The Town of Woodway and a community group filed a lawsuit Monday against Snohomish County and a developer over a proposed high-rise condo project on Puget Sound.
The suit seeks to stop county planners from processing Blue Square Real Estate’s application to build the 3,081-unit project. Before any development goes forward, Woodway and Save Richmond Beach want the county to rewrite part of its zoning regulations.
“Our goal all along is to reduce the size of the project,” Woodway Town Administrator Eric Faison said. “Obviously, if we prevail in this project, it will have a significant result as to whether they’re able to proceed.”
The lawsuit filed in King County Superior Court names as defendants the county and BSRE Point Wells, a local company that’s part of Blue Square Real Estate, which belongs to an Israeli conglomerate.
The legal maneuver by Woodway and Save Richmond Beach comes just as the city of Shoreline, which, like Woodway, borders the disputed site, is trying to negotiate with the developer. The city has asked Blue Square for an agreement to help it with a future annexation of the property.
As of Monday, county attorneys had yet to be formally served with the complaint.
“When we’re served with it, we’ll sit down, review the complaint and determine what our next steps are,” Chief Civil Deputy Prosecutor Jason Cummings said.
Gary Huff, an attorney for Blue Square Real Estate, said he had not yet seen the complaint.
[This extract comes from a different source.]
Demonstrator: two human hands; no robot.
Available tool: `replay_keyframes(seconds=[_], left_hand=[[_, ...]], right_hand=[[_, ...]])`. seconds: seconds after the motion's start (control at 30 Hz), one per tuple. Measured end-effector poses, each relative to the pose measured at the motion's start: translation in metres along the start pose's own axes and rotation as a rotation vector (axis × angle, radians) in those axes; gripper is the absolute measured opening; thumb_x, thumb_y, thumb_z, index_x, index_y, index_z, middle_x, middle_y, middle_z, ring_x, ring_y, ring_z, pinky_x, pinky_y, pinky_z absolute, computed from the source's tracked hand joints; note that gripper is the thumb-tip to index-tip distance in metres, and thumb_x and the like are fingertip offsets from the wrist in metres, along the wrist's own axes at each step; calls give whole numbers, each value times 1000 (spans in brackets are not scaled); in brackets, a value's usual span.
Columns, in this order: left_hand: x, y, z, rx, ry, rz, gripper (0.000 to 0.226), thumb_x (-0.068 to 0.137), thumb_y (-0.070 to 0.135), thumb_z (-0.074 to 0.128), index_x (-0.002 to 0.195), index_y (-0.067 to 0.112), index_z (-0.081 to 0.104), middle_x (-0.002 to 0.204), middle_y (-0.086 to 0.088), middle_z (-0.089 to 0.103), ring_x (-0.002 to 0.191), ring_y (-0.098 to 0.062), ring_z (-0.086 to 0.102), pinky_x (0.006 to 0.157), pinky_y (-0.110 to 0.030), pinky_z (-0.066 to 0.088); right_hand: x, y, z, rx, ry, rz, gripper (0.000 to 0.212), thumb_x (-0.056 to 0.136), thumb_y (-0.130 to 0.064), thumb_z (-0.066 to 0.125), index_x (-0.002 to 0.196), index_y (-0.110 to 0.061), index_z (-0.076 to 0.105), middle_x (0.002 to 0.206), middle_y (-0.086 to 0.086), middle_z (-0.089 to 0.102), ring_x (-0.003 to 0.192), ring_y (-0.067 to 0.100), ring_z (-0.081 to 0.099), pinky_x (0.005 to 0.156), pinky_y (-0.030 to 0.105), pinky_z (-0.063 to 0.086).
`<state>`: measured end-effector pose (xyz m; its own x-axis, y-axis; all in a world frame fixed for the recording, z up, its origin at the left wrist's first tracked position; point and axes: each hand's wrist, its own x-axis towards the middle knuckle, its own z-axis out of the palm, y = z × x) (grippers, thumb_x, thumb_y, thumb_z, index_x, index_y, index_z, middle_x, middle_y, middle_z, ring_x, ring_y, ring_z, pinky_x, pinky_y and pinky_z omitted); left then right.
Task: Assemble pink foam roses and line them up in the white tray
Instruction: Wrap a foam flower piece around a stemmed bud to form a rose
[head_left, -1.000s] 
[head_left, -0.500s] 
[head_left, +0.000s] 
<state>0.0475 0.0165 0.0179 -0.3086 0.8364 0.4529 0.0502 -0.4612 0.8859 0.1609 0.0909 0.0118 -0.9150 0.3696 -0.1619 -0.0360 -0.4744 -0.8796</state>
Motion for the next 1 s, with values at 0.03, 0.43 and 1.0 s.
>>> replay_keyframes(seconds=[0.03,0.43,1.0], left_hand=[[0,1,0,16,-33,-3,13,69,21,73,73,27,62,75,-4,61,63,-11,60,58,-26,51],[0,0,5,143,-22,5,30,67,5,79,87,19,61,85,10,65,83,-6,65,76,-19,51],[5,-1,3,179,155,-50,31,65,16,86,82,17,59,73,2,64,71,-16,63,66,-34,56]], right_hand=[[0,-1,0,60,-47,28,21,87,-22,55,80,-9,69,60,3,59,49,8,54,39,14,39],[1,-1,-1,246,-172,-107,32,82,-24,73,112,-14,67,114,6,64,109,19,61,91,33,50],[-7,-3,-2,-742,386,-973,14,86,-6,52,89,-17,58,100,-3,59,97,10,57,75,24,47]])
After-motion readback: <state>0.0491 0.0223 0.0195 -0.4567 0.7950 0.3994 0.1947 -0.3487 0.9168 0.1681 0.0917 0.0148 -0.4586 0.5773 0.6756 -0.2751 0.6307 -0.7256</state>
Point Wells is a century-old industrial site that hosts a marine-fuel depot and an asphalt plant. It’s surrounded on three sides by Woodway. Though it sits entirely within unincorporated Snohomish County, the only way car traffic can reach it is a two-lane road in Shoreline, which is in King County.
Leaders in both Shoreline and Woodway have expressed interest in one day annexing the property.
Chief among the neighbors’ concerns are traffic and how the development would change the character of the area of upscale single-family homes.
Monday’s lawsuit follows an April ruling by the state Growth Management Hearings Board. The board decided that the county failed to follow state growth laws and its own policies when it allowed a type of high-density zoning called an urban center at Point Wells.
By the time the board issued its decision, county planners had already accepted the developer’s initial application. The county and the developer have said the project is locked in under the old rules.
Among other points of contention, the board considered the transit access to Point Wells.
Unlike other urban centers, Point Wells has no highway or freeway running nearby. The county said its urban centers code allowed Point Wells to count the Burlington Northern Santa Fe railroad tracks as a high-capacity transit route. There are no definite plans by Sound Transit to build a rail station there. BSRE representatives, however, have offered to build a station.